Akiko's stomach twisted. She should have been there—not just for them, but for him.
"What happened out there?" the coroner finally asked, voice softer now.
Her throat felt tight. "The Shells…" she forced the words out. "There were too many. We were overwhelmed, We lost contact with the team midway. Three killed in battle, but one was…" she hesitated. "Infected."
The coroner's face darkened. "B-Pod protocol?"
Akiko nodded. "Euthanized on the spot."
The coroner sighed heavily. "Damn shame."
She bit her lip, her chest tight with guilt. "Where did the captain go?"
"I told you, I don't know," the coroner repeated, his voice weary. "But I know this—he agreed to take the death reports to the families himself."
Akiko felt her stomach drop. Takeshi Murakami, a man who carried his squad like a steel pillar, now bearing the weight of four families' grief alone.

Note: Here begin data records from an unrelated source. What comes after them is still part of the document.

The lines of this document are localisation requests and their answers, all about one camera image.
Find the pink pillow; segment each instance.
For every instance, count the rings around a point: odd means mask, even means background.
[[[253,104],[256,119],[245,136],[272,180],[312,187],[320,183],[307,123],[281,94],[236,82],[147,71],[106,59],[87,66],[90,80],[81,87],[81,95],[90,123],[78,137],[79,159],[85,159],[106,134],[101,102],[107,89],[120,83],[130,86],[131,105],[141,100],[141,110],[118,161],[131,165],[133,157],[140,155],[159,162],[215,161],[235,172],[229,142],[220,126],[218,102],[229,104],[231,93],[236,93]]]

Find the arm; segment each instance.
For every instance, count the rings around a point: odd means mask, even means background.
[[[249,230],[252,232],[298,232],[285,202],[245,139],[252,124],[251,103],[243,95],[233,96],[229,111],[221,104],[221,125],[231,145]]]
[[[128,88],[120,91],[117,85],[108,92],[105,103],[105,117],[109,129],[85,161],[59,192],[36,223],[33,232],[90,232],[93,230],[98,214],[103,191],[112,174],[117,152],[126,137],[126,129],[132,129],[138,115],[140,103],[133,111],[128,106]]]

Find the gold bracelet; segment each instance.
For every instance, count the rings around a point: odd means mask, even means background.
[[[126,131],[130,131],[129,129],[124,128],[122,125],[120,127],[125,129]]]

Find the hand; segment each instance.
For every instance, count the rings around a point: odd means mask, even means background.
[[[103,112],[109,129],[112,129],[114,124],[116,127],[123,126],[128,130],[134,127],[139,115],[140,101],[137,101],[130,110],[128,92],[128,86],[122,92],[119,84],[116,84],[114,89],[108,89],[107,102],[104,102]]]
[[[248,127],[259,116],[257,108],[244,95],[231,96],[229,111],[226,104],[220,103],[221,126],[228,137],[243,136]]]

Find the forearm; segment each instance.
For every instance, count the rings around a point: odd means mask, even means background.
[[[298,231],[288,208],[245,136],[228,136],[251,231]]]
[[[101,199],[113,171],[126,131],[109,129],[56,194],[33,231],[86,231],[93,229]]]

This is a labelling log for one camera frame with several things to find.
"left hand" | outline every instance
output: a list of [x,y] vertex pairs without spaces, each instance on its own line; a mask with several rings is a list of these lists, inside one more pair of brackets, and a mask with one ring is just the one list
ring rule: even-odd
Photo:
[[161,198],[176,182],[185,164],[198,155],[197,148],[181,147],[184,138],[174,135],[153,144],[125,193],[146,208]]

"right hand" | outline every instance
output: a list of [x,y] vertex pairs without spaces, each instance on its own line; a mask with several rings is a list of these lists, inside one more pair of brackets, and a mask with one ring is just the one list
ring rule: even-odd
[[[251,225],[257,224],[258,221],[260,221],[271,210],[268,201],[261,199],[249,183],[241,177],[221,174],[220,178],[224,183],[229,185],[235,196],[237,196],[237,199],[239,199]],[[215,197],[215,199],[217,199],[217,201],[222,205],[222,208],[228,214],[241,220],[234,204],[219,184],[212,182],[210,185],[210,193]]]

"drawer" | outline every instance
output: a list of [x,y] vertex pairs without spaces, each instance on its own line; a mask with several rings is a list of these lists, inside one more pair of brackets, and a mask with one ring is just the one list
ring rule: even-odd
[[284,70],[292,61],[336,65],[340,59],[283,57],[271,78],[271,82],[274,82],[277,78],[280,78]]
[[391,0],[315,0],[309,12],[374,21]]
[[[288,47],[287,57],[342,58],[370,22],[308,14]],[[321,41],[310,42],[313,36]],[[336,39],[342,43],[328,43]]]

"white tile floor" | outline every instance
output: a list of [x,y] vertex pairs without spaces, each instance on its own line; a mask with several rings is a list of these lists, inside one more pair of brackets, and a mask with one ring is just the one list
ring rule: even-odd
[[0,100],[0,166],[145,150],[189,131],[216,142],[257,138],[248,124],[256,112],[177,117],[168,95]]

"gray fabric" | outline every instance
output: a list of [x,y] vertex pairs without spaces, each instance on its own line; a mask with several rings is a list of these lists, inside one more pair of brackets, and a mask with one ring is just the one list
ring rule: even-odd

She turned toward the exit.
She had to find him.
....Meanwhile beneath Top City....
Takeshi Murakami sat hunched over the counter of The Rusted Lantern, a rundown bar in Underground City. The air was thick with the stench of alcohol, damp wood, and fear—mostly fear.
Despite the usual rowdy crowd, the place was unnervingly quiet. Conversations had died the moment he walked in, laughter fading into tense whispers. Even the bartender poured his drink with stiff hands, careful not to meet his gaze.
He didn't care.
He wasn't here to fight. He wasn't here for orders, for duty, for war. He was here to drink—to drown the faces of four dead recruits in burning liquid.
He took another swig of the cheap whiskey, letting it scorch his throat, but the fire in his chest wouldn't go out. It never did.
Then came the voices.
"Oi, soldier."
Takeshi didn't bother looking up. He knew the type—resistance members, self-proclaimed rebels. The kind that saw the State as the enemy. The kind that saw him as nothing more than a uniform, a weapon with no soul.
"You don't belong here," another voice said, sharper this time.
Takeshi continued drinking.
A chair scraped against the floor. Someone stood too close. The air crackled with tension.
Then he lifted his empty bottle, tapping it lightly against the counter.
"Another," he muttered.
The bartender, to his surprise, didn't move.
Takeshi finally looked up.
The man—usually too scared to refuse a soldier anything—stood firm, arms crossed over his stained apron. His face was tight, his knuckles white.
"No more," the bartender said.
Takeshi's blood simmered. He turned, scanning the room.
Every patron had risen to their feet.
Eyes filled with anger. Fear, yes, but anger too.
The rebels had started this. The rest had joined in.
This wasn't just about him drinking here. This was their moment, their small rebellion. They weren't scared shitless anymore.
Takeshi exhaled through his nose, shaking his head miserably.
Then, without a word, he stood, rolling his shoulders, and walked toward the door.
The tension broke.
A cheer erupted behind him, small at first, then louder. A celebration of their tiny victory, their defiance against the State.
They saw him as a bully. As an oppressor. As a reminder of everything wrong with their world.
Takeshi didn't care.
He stepped into the cold streets, the voices of the living chasing him as the ghosts of the dead whispered in his ears.